## PROBLEM REQUIREMENTS
Find and copy each line in the material below where the string "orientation" occurs.

## SUPPLIED INFORMATION

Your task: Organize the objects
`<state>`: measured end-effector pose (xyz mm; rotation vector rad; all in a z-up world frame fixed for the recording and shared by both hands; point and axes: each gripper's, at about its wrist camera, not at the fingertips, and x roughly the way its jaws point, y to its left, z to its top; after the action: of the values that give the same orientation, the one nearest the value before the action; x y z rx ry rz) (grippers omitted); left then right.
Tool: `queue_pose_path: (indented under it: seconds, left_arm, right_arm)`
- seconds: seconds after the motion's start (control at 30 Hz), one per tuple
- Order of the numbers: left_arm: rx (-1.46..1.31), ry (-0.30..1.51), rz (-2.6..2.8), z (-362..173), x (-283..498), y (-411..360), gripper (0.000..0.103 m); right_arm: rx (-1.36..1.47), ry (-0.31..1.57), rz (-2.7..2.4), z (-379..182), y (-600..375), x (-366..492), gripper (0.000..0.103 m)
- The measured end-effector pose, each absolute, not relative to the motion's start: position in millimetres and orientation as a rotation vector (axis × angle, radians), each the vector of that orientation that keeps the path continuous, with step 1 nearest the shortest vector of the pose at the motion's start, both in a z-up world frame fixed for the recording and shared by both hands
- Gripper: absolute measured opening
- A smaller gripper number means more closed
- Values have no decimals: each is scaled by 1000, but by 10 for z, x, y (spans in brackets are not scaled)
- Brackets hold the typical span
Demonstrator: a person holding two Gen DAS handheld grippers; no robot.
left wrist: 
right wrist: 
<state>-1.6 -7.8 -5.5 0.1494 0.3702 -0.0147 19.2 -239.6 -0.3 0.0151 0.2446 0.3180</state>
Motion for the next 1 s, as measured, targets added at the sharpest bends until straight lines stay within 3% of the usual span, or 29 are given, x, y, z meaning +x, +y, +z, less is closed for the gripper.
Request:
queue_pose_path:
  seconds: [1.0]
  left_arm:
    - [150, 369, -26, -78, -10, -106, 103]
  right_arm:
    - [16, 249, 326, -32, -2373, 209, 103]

## FINAL ANSWER
`<state>`: measured end-effector pose (xyz mm; rotation vector rad; all in a z-up world frame fixed for the recording and shared by both hands; point and axes: each gripper's, at about its wrist camera, not at the fingertips, and x roughly the way its jaws point, y to its left, z to its top; after the action: of the values that give the same orientation, the one nearest the value before the action; x y z rx ry rz) (grippers omitted); left then right.
- The measured end-effector pose, each absolute, not relative to the motion's start: position in millimetres and orientation as a rotation vector (axis × angle, radians), each the vector of that orientation that keeps the path continuous, with step 1 nearest the shortest vector of the pose at the motion's start, both in a z-up world frame fixed for the recording and shared by both hands

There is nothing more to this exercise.